Work instructions: Give the data again in full, with every character unchanged.

[Data records]
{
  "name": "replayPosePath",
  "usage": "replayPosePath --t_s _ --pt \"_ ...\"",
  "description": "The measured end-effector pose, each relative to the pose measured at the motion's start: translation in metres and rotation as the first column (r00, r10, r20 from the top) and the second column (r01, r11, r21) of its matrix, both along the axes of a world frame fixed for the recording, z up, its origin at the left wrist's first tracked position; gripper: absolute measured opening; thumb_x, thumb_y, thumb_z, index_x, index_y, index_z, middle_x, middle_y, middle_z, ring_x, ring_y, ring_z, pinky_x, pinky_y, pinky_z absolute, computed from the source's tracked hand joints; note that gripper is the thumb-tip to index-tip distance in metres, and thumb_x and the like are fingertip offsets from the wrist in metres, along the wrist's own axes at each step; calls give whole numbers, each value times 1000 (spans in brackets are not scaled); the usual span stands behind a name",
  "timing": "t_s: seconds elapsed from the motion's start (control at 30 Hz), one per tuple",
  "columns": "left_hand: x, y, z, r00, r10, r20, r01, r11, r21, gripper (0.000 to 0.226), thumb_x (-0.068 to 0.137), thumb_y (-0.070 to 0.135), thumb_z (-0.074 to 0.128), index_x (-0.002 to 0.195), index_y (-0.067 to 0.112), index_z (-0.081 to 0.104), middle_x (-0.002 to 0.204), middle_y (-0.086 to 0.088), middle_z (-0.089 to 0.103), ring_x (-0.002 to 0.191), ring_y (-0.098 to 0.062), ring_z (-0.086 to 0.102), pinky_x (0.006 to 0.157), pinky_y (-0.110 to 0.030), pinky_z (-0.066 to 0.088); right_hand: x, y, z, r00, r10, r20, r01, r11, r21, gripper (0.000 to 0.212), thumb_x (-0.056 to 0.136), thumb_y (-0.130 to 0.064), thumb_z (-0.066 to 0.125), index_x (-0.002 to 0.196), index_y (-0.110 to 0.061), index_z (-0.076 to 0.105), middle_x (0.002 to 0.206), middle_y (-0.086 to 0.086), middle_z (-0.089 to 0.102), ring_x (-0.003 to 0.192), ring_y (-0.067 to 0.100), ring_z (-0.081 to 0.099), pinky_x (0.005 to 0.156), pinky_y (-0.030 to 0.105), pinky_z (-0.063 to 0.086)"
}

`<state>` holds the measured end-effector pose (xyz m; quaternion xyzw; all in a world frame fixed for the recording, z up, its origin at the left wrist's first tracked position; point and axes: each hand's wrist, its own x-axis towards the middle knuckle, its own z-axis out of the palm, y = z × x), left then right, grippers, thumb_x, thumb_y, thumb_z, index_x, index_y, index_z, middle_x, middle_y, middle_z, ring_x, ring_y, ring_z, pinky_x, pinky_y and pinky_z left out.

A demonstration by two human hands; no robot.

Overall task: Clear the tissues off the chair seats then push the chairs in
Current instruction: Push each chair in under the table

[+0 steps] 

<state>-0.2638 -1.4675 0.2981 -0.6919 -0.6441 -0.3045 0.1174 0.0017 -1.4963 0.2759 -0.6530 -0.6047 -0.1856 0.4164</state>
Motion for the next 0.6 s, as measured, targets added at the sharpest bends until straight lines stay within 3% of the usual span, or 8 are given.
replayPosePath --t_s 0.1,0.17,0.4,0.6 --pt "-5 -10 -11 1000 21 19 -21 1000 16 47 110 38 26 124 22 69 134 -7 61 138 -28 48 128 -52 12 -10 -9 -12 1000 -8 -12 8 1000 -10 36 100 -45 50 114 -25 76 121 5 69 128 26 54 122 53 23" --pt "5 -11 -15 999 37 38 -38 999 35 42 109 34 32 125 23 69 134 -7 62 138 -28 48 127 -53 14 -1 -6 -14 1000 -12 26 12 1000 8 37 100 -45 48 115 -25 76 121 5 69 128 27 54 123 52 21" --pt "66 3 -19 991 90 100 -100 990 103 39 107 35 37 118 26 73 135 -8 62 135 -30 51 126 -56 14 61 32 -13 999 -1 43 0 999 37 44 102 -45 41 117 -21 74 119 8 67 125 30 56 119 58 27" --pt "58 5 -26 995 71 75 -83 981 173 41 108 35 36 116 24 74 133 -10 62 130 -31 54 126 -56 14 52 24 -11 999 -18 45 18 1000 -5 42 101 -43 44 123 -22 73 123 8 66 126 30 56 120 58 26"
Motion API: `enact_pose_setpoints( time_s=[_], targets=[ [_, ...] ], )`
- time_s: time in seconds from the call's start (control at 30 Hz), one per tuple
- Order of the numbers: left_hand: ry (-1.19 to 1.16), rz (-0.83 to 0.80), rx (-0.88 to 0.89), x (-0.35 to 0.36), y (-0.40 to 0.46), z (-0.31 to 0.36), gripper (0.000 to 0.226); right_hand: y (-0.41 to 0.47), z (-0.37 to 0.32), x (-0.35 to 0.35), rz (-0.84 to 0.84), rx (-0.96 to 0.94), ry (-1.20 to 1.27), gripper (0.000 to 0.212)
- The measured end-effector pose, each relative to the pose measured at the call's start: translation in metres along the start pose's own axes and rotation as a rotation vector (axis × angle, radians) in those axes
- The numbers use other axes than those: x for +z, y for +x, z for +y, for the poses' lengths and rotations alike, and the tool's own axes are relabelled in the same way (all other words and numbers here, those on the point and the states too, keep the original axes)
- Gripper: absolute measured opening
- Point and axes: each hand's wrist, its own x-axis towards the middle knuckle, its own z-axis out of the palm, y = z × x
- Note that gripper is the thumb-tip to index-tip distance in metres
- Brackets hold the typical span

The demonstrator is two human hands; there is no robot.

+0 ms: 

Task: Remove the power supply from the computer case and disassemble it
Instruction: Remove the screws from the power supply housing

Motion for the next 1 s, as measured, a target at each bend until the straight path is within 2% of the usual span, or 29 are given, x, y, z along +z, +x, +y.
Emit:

Answer space:
{
  "name": "replayPosePath",
  "usage": "replayPosePath --t_s _ --pt \"_ ...\"",
  "description": "The measured end-effector pose, each relative to the pose measured at the motion's start: translation in metres and rotation as the first column (r00, r10, r20 from the top) and the second column (r01, r11, r21) of its matrix, both along the axes of a world frame fixed for the recording, z up, its origin at the left wrist's first tracked position; gripper: absolute measured opening; thumb_x, thumb_y, thumb_z, index_x, index_y, index_z, middle_x, middle_y, middle_z, ring_x, ring_y, ring_z, pinky_x, pinky_y, pinky_z absolute, computed from the source's tracked hand joints; note that gripper is the thumb-tip to index-tip distance in metres, and thumb_x and the like are fingertip offsets from the wrist in metres, along the wrist's own axes at each step; calls give whole numbers, each value times 1000 (spans in brackets are not scaled); the usual span stands behind a name",
  "timing": "t_s: seconds elapsed from the motion's start (control at 30 Hz), one per tuple",
  "columns": "left_hand: x, y, z, r00, r10, r20, r01, r11, r21, gripper (0.000 to 0.226), thumb_x (-0.068 to 0.137), thumb_y (-0.070 to 0.135), thumb_z (-0.074 to 0.128), index_x (-0.002 to 0.195), index_y (-0.067 to 0.112), index_z (-0.081 to 0.104), middle_x (-0.002 to 0.204), middle_y (-0.086 to 0.088), middle_z (-0.089 to 0.103), ring_x (-0.002 to 0.191), ring_y (-0.098 to 0.062), ring_z (-0.086 to 0.102), pinky_x (0.006 to 0.157), pinky_y (-0.110 to 0.030), pinky_z (-0.066 to 0.088); right_hand: x, y, z, r00, r10, r20, r01, r11, r21, gripper (0.000 to 0.212), thumb_x (-0.056 to 0.136), thumb_y (-0.130 to 0.064), thumb_z (-0.066 to 0.125), index_x (-0.002 to 0.196), index_y (-0.110 to 0.061), index_z (-0.076 to 0.105), middle_x (0.002 to 0.206), middle_y (-0.086 to 0.086), middle_z (-0.089 to 0.102), ring_x (-0.003 to 0.192), ring_y (-0.067 to 0.100), ring_z (-0.081 to 0.099), pinky_x (0.005 to 0.156), pinky_y (-0.030 to 0.105), pinky_z (-0.063 to 0.086)"
}

`<state>` holds the measured end-effector pose (xyz m; quaternion xyzw; all in a world frame fixed for the recording, z up, its origin at the left wrist's first tracked position; point and axes: each hand's wrist, its own x-axis towards the middle knuckle, its own z-axis out of the palm, y = z × x), left then right, grippers, thumb_x, thumb_y, thumb_z, index_x, index_y, index_z, middle_x, middle_y, middle_z, ring_x, ring_y, ring_z, pinky_x, pinky_y and pinky_z left out.

A demonstration by two human hands; no robot.

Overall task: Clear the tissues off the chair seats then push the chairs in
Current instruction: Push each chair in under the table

[+0 steps] 

<state>-0.2638 -1.4675 0.2981 -0.6919 -0.6441 -0.3045 0.1174 0.0017 -1.4963 0.2759 -0.6530 -0.6047 -0.1856 0.4164</state>
Motion for the next 0.6 s, as measured, targets added at the sharpest bends until straight lines stay within 3% of the usual span, or 8 are given.
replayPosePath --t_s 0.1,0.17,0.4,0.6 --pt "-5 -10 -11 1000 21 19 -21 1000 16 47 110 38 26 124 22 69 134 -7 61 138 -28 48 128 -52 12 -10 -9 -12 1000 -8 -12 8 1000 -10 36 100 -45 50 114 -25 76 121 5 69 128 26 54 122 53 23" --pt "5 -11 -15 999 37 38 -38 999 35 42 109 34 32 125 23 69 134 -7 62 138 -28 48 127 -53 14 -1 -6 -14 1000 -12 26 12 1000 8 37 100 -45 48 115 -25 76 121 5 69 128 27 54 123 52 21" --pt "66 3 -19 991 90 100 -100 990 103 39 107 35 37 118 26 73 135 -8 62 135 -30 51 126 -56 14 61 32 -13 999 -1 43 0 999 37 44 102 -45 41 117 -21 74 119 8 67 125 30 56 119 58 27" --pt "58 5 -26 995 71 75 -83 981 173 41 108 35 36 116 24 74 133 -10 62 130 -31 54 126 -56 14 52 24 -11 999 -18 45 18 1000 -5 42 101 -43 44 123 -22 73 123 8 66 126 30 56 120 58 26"
Motion API: `enact_pose_setpoints( time_s=[_], targets=[ [_, ...] ], )`
- time_s: time in seconds from the call's start (control at 30 Hz), one per tuple
- Order of the numbers: left_hand: ry (-1.19 to 1.16), rz (-0.83 to 0.80), rx (-0.88 to 0.89), x (-0.35 to 0.36), y (-0.40 to 0.46), z (-0.31 to 0.36), gripper (0.000 to 0.226); right_hand: y (-0.41 to 0.47), z (-0.37 to 0.32), x (-0.35 to 0.35), rz (-0.84 to 0.84), rx (-0.96 to 0.94), ry (-1.20 to 1.27), gripper (0.000 to 0.212)
- The measured end-effector pose, each relative to the pose measured at the call's start: translation in metres along the start pose's own axes and rotation as a rotation vector (axis × angle, radians) in those axes
- The numbers use other axes than those: x for +z, y for +x, z for +y, for the poses' lengths and rotations alike, and the tool's own axes are relabelled in the same way (all other words and numbers here, those on the point and the states too, keep the original axes)
- Gripper: absolute measured opening
- Point and axes: each hand's wrist, its own x-axis towards the middle knuckle, its own z-axis out of the palm, y = z × x
- Note that gripper is the thumb-tip to index-tip distance in metres
- Brackets hold the typical span

The demonstrator is two human hands; there is no robot.

+0 ms: 

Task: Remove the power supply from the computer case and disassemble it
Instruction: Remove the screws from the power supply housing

Motion for the next 1 s, as measured, a target at each bend until the straight path is within 2% of the usual span, or 29 are given, x, y, z along +z, +x, +y.
Emit:

Nothing remains to be added to the response.